Work instruction: Every line below should be copied out exactly.

BEGIN Supplied data

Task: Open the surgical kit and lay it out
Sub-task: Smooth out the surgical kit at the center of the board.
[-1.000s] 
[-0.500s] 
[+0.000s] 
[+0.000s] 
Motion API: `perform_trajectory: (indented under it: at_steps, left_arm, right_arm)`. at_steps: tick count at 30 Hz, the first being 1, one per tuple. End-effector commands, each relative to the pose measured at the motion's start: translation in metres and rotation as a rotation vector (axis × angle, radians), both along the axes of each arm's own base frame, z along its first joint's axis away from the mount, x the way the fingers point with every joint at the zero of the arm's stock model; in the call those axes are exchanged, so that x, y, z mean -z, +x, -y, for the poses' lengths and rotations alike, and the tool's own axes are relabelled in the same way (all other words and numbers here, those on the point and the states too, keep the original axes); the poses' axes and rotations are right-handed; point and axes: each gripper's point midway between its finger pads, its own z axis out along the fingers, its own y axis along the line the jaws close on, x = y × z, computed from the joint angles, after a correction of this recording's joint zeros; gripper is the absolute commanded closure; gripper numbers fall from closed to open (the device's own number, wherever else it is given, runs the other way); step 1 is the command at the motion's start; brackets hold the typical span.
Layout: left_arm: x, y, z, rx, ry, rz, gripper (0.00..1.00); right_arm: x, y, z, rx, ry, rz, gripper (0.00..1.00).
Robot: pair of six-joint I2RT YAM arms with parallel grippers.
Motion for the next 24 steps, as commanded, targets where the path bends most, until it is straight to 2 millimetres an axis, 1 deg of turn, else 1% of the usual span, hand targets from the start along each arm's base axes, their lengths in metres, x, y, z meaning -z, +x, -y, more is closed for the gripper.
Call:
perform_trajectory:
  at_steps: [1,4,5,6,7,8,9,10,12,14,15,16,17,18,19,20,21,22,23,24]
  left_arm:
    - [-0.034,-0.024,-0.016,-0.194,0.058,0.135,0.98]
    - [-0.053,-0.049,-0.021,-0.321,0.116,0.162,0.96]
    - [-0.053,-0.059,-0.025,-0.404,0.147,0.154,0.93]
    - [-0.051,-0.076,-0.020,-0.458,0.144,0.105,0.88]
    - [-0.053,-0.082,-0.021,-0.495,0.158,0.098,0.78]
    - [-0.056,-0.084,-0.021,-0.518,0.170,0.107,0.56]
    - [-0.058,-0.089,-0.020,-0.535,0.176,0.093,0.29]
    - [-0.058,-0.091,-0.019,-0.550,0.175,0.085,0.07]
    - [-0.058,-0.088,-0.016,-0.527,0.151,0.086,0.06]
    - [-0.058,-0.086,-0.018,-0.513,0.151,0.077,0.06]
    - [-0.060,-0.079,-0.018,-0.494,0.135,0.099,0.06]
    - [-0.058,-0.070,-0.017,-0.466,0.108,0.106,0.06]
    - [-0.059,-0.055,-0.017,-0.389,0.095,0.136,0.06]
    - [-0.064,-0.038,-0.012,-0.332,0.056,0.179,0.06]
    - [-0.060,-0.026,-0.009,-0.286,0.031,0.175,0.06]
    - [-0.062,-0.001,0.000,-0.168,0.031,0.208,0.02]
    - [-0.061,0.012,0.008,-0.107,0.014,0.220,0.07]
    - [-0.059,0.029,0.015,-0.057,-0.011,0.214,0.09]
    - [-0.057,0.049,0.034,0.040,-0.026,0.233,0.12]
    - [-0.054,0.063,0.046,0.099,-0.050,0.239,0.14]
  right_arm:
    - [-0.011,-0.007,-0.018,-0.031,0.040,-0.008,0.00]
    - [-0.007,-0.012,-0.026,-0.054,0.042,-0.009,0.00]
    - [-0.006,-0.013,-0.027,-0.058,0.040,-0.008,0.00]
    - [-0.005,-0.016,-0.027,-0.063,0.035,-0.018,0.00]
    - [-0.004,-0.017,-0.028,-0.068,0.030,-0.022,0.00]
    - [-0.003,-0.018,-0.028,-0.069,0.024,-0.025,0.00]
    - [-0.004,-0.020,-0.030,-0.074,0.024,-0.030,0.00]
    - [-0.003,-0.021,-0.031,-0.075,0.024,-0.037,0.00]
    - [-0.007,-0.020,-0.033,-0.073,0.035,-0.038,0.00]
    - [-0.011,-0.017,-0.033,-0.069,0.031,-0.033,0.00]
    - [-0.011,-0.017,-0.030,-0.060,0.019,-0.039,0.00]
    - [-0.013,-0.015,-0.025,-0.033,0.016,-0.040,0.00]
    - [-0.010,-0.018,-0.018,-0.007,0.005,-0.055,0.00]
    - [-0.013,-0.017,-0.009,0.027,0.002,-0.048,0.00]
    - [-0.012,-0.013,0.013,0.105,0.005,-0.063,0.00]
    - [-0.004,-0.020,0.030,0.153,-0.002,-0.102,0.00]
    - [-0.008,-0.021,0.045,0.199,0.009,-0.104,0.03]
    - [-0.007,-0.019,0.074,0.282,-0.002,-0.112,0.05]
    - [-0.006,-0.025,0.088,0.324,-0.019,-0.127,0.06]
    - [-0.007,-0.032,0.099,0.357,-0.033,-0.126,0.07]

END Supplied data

Solution to this task:
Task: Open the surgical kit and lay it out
Sub-task: Smooth out the surgical kit at the center of the board.
[-1.000s] 
[-0.500s] 
[+0.000s] 
[+0.000s] 
Motion API: `perform_trajectory: (indented under it: at_steps, left_arm, right_arm)`. at_steps: tick count at 30 Hz, the first being 1, one per tuple. End-effector commands, each relative to the pose measured at the motion's start: translation in metres and rotation as a rotation vector (axis × angle, radians), both along the axes of each arm's own base frame, z along its first joint's axis away from the mount, x the way the fingers point with every joint at the zero of the arm's stock model; in the call those axes are exchanged, so that x, y, z mean -z, +x, -y, for the poses' lengths and rotations alike, and the tool's own axes are relabelled in the same way (all other words and numbers here, those on the point and the states too, keep the original axes); the poses' axes and rotations are right-handed; point and axes: each gripper's point midway between its finger pads, its own z axis out along the fingers, its own y axis along the line the jaws close on, x = y × z, computed from the joint angles, after a correction of this recording's joint zeros; gripper is the absolute commanded closure; gripper numbers fall from closed to open (the device's own number, wherever else it is given, runs the other way); step 1 is the command at the motion's start; brackets hold the typical span.
Layout: left_arm: x, y, z, rx, ry, rz, gripper (0.00..1.00); right_arm: x, y, z, rx, ry, rz, gripper (0.00..1.00).
Robot: pair of six-joint I2RT YAM arms with parallel grippers.
Motion for the next 24 steps, as commanded, targets where the path bends most, until it is straight to 2 millimetres an axis, 1 deg of turn, else 1% of the usual span, hand targets from the start along each arm's base axes, their lengths in metres, x, y, z meaning -z, +x, -y, more is closed for the gripper.
Call:
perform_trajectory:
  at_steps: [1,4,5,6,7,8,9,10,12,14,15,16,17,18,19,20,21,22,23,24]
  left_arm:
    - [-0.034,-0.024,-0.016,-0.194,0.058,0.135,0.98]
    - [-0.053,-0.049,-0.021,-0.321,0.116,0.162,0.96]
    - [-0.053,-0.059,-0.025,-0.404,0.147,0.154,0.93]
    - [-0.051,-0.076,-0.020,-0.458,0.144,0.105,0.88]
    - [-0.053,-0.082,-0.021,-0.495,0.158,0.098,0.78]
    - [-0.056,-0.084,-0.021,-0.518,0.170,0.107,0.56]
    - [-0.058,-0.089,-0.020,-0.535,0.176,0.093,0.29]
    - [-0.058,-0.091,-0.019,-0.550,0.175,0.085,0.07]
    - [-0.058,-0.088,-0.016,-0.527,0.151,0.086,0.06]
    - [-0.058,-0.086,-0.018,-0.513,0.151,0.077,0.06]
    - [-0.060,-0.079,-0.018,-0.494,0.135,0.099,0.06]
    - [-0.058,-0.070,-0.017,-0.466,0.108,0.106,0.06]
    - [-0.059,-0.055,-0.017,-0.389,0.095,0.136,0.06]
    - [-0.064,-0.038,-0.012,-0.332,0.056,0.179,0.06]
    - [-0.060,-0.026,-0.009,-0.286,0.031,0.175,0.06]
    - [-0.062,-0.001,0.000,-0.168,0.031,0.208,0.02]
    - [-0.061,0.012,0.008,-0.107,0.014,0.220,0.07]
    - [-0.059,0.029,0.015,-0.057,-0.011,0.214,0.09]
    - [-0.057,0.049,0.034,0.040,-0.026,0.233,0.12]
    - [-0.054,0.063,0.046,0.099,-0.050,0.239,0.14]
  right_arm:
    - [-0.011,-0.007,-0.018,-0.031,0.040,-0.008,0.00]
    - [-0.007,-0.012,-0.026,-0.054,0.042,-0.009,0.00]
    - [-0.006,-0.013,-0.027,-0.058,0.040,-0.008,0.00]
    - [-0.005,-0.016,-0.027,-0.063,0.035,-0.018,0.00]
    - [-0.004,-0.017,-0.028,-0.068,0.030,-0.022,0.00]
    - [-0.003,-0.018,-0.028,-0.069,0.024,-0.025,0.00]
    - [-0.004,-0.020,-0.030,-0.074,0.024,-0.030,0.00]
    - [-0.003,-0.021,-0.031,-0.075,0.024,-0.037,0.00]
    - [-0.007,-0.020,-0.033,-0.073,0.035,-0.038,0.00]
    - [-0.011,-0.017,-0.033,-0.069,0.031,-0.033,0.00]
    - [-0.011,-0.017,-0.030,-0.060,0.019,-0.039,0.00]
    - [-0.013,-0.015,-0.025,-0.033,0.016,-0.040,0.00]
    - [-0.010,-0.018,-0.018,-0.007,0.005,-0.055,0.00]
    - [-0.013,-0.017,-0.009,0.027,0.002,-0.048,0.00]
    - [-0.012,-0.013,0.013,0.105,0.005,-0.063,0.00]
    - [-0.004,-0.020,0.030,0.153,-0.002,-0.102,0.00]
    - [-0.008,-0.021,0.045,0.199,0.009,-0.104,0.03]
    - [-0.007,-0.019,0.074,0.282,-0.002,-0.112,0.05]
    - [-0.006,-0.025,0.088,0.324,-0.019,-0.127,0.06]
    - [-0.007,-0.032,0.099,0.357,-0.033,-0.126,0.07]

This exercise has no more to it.